In summary, mouse model studies have shown that the lack of expression for MAGEL2 may be connected to the development of obesity due to dysregulation of leptin-induced anorexigenic responses in the hypothalamus. Furthermore, while all of the currently reviewed mouse model and human studies indicate that the development of hyperphagia in PWS is associated with lack of expression for SNORD116 in the hypothalamus, further research is necessary for understanding the precise mechanisms of how SNORD116 and alternative splicing mechanisms might alter the regulation of both neuronal development123 and homeostatic feeding as regulated by the hypothalamus.130

A model for hypothalamic dysregulation of homeostatic feeding in PWS

Currently available studies on both humans and mouse models suggest that the hyperphagia typical to PWS results from a dysregulation of homeostatic feeding in the hypothalamus. Based on these findings, we have developed a model for the dysregulation of homeostatic feeding mechanisms in PWS. By this model, peripheral signals of satiety and long-term energy balance are produced at elevated levels, but the processing of these signals in the hypothalamus is disrupted due to an imbalance in hypothalamic neurotransmitters, ultimately due to the lack of expression for the paternally expressed genes MAGEL2 and SNORD116.

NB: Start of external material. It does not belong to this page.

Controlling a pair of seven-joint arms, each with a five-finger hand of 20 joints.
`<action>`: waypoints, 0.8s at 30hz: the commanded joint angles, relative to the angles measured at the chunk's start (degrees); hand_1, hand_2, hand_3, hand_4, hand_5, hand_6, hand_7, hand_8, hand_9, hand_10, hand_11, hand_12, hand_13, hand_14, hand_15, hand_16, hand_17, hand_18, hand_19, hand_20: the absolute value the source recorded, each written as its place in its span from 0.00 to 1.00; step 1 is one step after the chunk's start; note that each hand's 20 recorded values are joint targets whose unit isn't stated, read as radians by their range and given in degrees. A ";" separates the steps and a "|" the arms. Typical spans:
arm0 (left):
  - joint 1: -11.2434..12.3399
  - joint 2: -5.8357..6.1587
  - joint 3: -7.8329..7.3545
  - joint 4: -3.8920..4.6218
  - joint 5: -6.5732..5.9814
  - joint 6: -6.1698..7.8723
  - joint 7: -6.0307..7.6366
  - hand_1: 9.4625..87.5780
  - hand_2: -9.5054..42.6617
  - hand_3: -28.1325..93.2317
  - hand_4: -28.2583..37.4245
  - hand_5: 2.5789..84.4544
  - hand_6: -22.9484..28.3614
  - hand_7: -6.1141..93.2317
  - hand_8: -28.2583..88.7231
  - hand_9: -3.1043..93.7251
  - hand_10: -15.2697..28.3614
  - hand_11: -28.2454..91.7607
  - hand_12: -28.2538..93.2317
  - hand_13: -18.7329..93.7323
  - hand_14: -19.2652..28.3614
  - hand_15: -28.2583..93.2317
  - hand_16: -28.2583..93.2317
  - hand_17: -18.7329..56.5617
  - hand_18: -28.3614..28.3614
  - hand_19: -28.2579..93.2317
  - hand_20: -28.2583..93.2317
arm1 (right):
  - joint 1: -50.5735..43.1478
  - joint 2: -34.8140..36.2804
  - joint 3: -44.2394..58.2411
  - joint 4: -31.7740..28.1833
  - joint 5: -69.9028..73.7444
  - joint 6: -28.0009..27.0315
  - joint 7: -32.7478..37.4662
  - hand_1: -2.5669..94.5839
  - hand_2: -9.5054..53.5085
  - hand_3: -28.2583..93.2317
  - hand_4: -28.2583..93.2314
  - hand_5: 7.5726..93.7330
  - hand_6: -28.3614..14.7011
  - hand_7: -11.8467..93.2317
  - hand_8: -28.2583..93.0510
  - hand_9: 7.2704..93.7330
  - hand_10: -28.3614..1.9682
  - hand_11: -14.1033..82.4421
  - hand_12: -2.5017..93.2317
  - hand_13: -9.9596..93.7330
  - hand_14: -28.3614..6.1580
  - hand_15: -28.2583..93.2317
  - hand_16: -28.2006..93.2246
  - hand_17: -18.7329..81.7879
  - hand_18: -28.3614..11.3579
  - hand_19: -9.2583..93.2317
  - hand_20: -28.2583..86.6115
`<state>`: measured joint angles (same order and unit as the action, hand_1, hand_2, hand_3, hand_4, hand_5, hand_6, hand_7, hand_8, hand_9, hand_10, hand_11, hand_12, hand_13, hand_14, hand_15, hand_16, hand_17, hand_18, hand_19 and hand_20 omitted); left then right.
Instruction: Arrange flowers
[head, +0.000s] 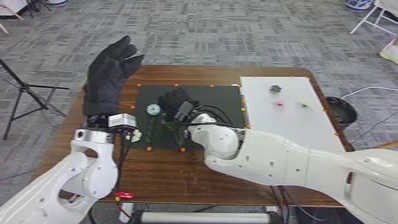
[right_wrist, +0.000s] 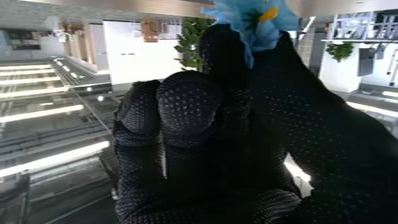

First, we note that the regulation of long-term energy balance in the hypothalamus is dependent on the anorexigenic response induced by leptin. However, lack of expression for Magel2 leads to dysregulation in the ubiquitination of leptin receptors,129 so leptin fails to induce the fasting response in the hypothalamus due to an accelerated turnover of leptin receptors at Pomc-expressing neurons, contributing to both increase in food intake and the development of obesity.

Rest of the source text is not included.